[Opening Dataset excerpts section]
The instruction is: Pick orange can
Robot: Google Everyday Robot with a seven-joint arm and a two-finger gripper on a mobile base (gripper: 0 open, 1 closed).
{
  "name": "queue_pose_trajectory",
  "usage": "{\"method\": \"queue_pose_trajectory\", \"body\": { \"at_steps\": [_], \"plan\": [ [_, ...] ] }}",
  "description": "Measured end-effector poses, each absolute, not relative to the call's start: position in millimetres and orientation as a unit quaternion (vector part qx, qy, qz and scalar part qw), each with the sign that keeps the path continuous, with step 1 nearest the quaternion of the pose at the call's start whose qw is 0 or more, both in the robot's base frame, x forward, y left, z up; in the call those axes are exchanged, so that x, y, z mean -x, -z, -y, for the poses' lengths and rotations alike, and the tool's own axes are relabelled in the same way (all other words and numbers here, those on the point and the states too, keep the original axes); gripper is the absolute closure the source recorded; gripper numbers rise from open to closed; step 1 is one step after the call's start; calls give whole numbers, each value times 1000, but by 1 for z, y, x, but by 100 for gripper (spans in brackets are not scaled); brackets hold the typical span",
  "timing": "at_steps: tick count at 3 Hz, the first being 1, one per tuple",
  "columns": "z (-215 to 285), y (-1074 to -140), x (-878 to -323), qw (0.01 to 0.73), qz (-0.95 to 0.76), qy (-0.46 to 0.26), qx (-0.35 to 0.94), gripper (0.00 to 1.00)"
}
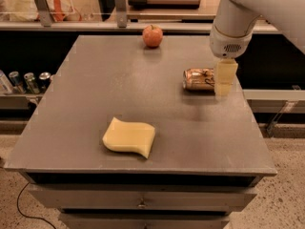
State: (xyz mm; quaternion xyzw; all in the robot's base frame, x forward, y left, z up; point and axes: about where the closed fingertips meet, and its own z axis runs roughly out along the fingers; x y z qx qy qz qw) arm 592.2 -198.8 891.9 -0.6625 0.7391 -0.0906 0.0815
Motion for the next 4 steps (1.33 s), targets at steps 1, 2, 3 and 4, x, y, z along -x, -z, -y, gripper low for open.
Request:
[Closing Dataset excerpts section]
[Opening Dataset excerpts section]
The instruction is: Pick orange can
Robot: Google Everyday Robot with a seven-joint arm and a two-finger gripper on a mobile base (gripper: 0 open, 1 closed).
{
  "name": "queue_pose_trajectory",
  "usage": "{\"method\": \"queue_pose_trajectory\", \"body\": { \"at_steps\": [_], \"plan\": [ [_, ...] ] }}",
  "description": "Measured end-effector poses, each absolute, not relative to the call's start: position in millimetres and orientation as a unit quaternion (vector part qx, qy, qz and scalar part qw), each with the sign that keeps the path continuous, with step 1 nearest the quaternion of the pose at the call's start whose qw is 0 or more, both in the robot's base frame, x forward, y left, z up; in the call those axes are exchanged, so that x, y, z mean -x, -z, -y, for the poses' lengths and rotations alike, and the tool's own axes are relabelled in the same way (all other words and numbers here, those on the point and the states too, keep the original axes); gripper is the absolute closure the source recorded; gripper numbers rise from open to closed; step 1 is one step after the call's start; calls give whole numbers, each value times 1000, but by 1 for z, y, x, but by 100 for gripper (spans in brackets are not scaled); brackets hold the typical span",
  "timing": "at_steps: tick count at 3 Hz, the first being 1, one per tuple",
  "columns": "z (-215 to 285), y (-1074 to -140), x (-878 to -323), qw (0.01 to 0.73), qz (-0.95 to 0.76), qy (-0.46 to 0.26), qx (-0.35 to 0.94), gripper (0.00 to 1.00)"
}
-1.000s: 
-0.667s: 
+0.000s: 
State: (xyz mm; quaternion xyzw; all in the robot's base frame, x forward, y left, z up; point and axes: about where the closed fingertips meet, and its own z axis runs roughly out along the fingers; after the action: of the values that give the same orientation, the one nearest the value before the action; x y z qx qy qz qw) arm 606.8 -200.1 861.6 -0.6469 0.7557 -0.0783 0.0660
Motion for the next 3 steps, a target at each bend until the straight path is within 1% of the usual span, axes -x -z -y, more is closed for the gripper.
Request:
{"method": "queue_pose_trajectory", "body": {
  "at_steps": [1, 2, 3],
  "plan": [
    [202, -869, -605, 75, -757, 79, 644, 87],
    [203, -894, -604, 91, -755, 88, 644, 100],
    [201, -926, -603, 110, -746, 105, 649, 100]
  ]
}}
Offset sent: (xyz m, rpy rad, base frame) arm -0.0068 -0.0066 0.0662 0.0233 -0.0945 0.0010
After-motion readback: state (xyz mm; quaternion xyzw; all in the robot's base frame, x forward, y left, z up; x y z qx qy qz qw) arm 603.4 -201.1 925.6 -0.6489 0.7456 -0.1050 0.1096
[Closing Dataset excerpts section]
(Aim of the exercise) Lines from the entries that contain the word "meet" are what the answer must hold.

(Finished task)
State: (xyz mm; quaternion xyzw; all in the robot's base frame, x forward, y left, z up; point and axes: about where the closed fingertips meet, and its own z axis runs roughly out along the fingers; x y z qx qy qz qw) arm 592.2 -198.8 891.9 -0.6625 0.7391 -0.0906 0.0815
State: (xyz mm; quaternion xyzw; all in the robot's base frame, x forward, y left, z up; point and axes: about where the closed fingertips meet, and its own z axis runs roughly out along the fingers; after the action: of the values that give the same orientation, the one nearest the value before the action; x y z qx qy qz qw) arm 606.8 -200.1 861.6 -0.6469 0.7557 -0.0783 0.0660

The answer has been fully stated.